Our new shrubs look just fine, exactly how you’d expect a few freshly planted bushes to look, but they represent something much more: a hard-won victory, however fleeting, of order over entropy. Over the past few years, the flowerbed we’d inherited from the previous owners of our house had turned into flower bedlam, a tangled embarrassment of scraggly flowers, vibrant weeds and assorted dead things.

“That’s a weed, I’m yanking it,” I’d say.

“No, no, I think that’s a mum,” my wife Kara would say, pleading for the life of each plant individually, like my sister used to do with every fish my dad ever caught.

Finally, last weekend, armed with a shovel and a wheelbarrow, I successfully beat back the forces of chaos and their dandelion hordes. There’s just something about the smell of compost, the feel of dirt under your fingernails and the taste of peat moss wafting in your face, something that makes you wish you were paying someone else to experience them.

By the way, the lady at the nursery tricked me into buying two bags of compost. I didn’t really know what compost was, except that it was good for plants and that hippies liked to carry on about it. I’d already paid by the time I went to pick up the bags, which pictured a large cow on front and proudly proclaimed, “Composted cow manure.
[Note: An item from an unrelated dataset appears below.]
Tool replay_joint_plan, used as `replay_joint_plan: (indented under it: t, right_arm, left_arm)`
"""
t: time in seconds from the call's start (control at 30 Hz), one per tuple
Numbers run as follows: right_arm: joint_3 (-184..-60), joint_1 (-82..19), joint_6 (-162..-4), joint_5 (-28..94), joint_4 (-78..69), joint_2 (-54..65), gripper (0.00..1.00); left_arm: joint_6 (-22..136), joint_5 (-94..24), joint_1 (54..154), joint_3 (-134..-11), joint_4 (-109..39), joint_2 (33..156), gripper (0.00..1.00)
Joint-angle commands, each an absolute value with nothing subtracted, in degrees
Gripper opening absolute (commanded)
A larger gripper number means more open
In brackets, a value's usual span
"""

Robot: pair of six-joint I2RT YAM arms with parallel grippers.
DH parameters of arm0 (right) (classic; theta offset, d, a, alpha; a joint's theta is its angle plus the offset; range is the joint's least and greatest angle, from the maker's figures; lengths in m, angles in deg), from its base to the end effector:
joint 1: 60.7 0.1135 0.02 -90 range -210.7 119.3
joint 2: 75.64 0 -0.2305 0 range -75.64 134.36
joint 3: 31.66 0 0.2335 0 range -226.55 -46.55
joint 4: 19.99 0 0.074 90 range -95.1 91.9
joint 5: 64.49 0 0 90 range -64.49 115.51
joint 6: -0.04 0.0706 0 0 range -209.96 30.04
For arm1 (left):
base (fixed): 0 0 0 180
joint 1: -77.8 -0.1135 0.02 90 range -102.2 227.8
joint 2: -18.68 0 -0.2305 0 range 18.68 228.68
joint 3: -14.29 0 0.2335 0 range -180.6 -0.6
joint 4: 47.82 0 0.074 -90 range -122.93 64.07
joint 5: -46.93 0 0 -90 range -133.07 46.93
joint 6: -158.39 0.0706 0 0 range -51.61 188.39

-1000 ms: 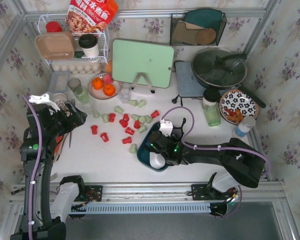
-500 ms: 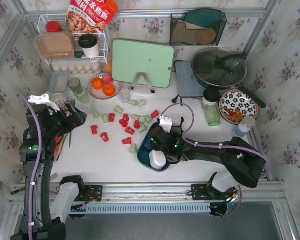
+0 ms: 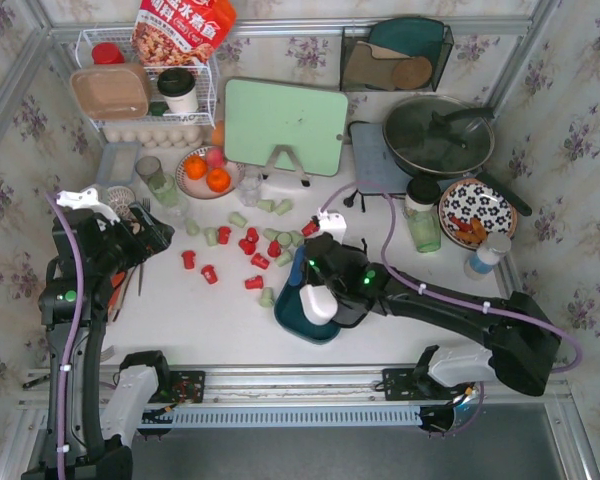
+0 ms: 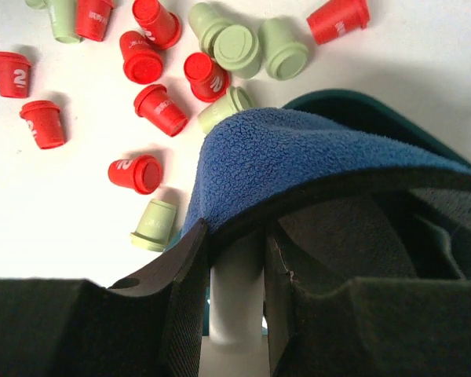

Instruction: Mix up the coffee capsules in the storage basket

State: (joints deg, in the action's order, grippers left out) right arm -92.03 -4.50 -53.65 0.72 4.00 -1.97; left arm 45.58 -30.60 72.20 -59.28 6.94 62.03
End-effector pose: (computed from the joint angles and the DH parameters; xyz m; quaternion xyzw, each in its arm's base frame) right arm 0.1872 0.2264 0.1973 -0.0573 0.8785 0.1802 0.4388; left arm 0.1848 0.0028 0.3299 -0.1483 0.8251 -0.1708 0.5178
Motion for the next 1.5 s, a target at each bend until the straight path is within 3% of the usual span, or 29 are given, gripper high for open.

Made in Vermont.”

“Made in Vermont” sounded a little grandiose for what I’d just purchased, as if third-generation craftsmen had spent their whole lives perfecting the recipe. But if there’s ever an example of selling ice to an Eskimo, it’s selling compost to a guy with a dog and a baby. I thought I was set for life with the stuff.

The current motivation for pulling our house out of disarray is our son’s upcoming first birthday party, which promises to be the most fun he’ll have no idea that he’s having. Of course, attendant with inviting large numbers of friends and family over to your house is noticing that the place is falling down around you.

Kara and I had known for some time that our front steps were a little rickety, as apparently the original builders didn’t foresee the unlikely event that people might walk on them. After returning from the hardware store with seventeen dollars worth of brackets and braces, ready to strike another blow against disorder in the world, I discovered that the bottom of the steps had completely rotted out. I’d have better luck reinforcing a Kit Kat bar.

Fortunately, I have other things in life to help keep these minor inconveniences in perspective. Like the leak in the attic.